I answer this question a lot: when choosing an alternative education, how do you approach the "real world"? Parents write to me: «At school they use punishments and rewards, but a Montessori school is not an option for us; the grandparents, with all their good intentions, don't seem to be able to change their ways. At home we use Montessori, but in real life I feel like I can change very little. How do I help my children face the real world?».
First of all, it might be true that parents can't affect "real life" much, but I know for a fact that even parents who send their children to traditional schools or rely on grandparents for long hours a day can choose (and benefit from) Montessori, respectful parenting and/or positive discipline to raise their children at home.
Family (especially in the first six years) is the most important point of reference for a child. What we parents do at home is what makes the difference between the perception of right and wrong in our children's minds. This is exactly the help our children need to face the "real world".
I would also invite you to reflect on these words: "the real world". Talking about reality by referring to what we find outside of our house undervalues the choices we make at home. The long-term education that you've chosen to raise your children IS YOUR REALITY.
Believe it, make this choice a part of your lifestyle – not just some alternative method to raise kids – and I assure you that you will start seeing things differently.
We can't control others and their behaviour. The world out there will always be less ideal than what we can create for ourselves at home, where everything depends on us and on the work we are willing to do on ourselves. Long-term education is not about the outside world, it is an individual's intimate and personal journey that reflects on (and benefits) the whole family – and that, maybe, might inspire other individuals and other families.
And to answer the question "How do I help my children?" in more practical terms:
- Talk to them about other people's choices (teachers, grandparents ...), without judgment: just describe and point out the difference with what you, as a family, do at home;
- Ask your kids questions. Ask them what they felt when they heard a certain sentence ("If you don't stop running, I'll call the police") or when they saw a certain action (the teacher putting the friend in time-out);
- Ask them "What do we do in our family?" and use this expression "in our family" when addressing these topics, to point out that we can always choose to do differently from others, we can edcuate ourselves differently and choose the words we use, our behavior, our (re)actions: this can help our children understand that how we behave and the words we say are ALWAYS a personal choice.

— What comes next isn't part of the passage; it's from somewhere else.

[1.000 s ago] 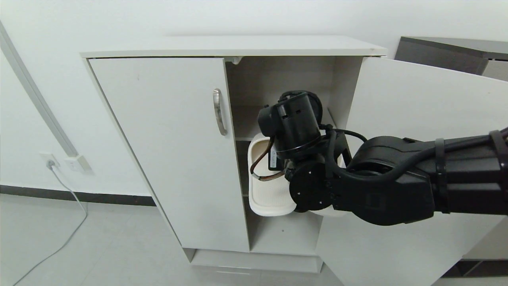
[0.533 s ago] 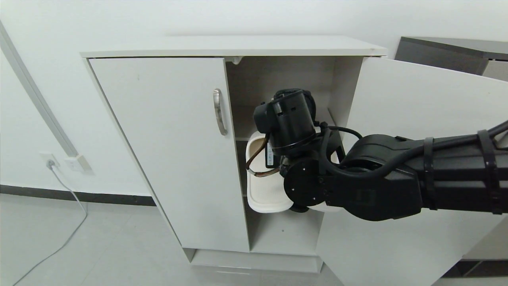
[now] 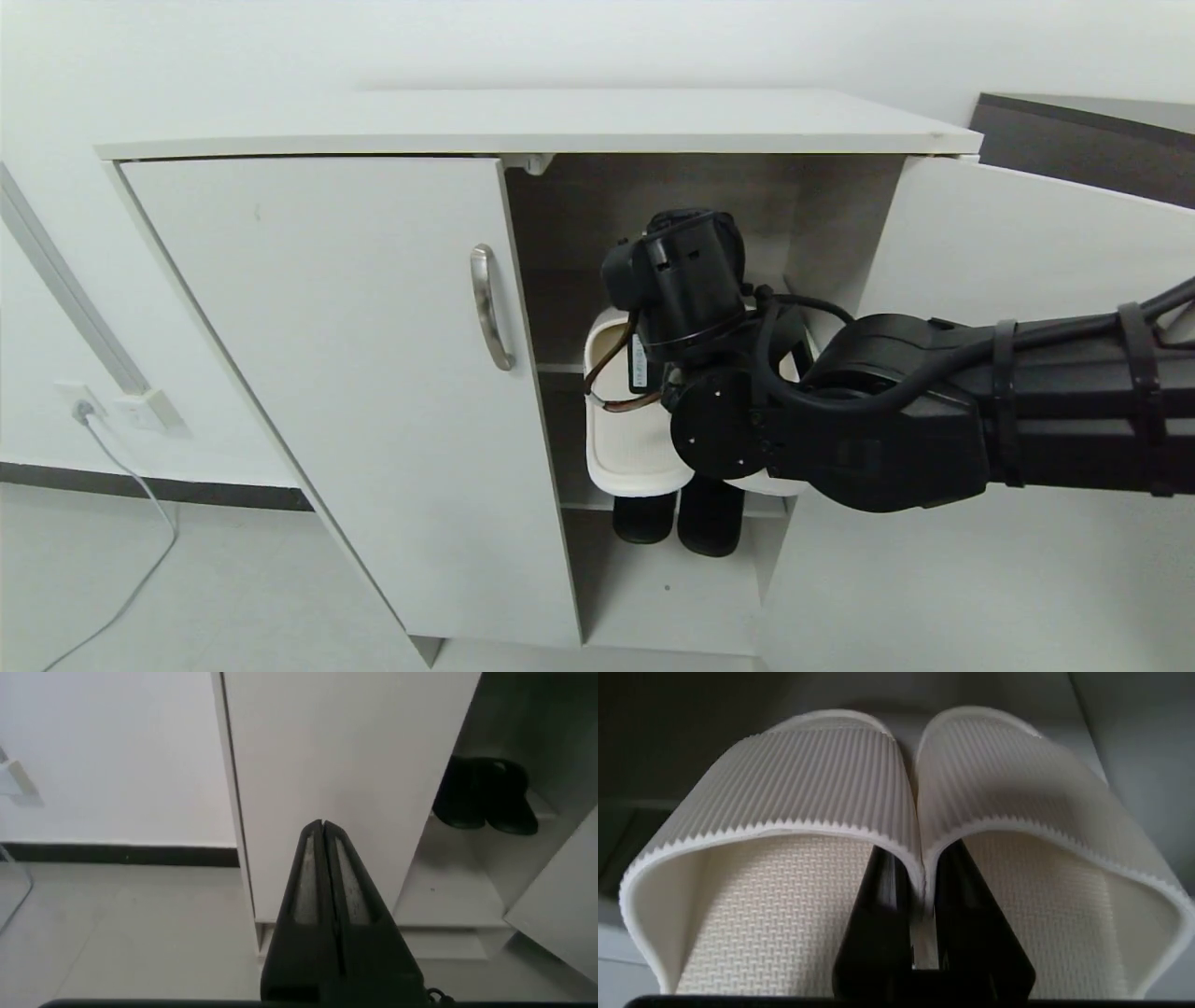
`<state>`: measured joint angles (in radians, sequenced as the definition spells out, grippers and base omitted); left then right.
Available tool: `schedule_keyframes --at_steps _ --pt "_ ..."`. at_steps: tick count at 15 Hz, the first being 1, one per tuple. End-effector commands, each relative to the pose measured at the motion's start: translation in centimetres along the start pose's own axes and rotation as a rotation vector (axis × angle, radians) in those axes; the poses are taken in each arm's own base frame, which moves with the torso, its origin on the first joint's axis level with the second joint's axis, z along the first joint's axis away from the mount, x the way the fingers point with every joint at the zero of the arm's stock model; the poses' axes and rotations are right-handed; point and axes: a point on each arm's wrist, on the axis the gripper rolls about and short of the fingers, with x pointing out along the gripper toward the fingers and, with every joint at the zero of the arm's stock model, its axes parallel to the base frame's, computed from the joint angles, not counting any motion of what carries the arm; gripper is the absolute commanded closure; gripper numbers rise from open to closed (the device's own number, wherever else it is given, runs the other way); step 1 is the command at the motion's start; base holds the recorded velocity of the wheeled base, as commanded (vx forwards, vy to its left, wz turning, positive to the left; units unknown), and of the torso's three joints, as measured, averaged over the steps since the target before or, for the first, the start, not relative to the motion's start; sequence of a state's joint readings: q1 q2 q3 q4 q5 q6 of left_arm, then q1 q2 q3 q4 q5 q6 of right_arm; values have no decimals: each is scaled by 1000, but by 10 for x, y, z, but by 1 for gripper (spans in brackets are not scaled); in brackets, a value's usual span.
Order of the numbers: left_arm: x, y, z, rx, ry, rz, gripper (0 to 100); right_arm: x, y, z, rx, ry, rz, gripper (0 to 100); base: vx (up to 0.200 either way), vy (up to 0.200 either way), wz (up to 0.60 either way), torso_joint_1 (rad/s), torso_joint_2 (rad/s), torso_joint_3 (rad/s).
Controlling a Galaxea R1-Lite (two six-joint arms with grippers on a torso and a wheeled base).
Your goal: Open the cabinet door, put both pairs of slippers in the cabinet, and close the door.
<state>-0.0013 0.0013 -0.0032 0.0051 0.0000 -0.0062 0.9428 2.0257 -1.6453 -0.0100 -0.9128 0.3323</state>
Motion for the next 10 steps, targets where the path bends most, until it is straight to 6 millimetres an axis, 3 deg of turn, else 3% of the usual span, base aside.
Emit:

- Be consistent in your choices. Don't give in to threats or "white lies" when nothing else seems to work. Don't perpetuate behaviors and mentalities that you don't want to see in your children. Trust the education you've chosen and believe in the change you want to promote. If we want the "real world" to be less and less different, we have to educate ourselves first.
Raising our children long-term might not seem like it makes sense in our present, but it will make a difference in their future.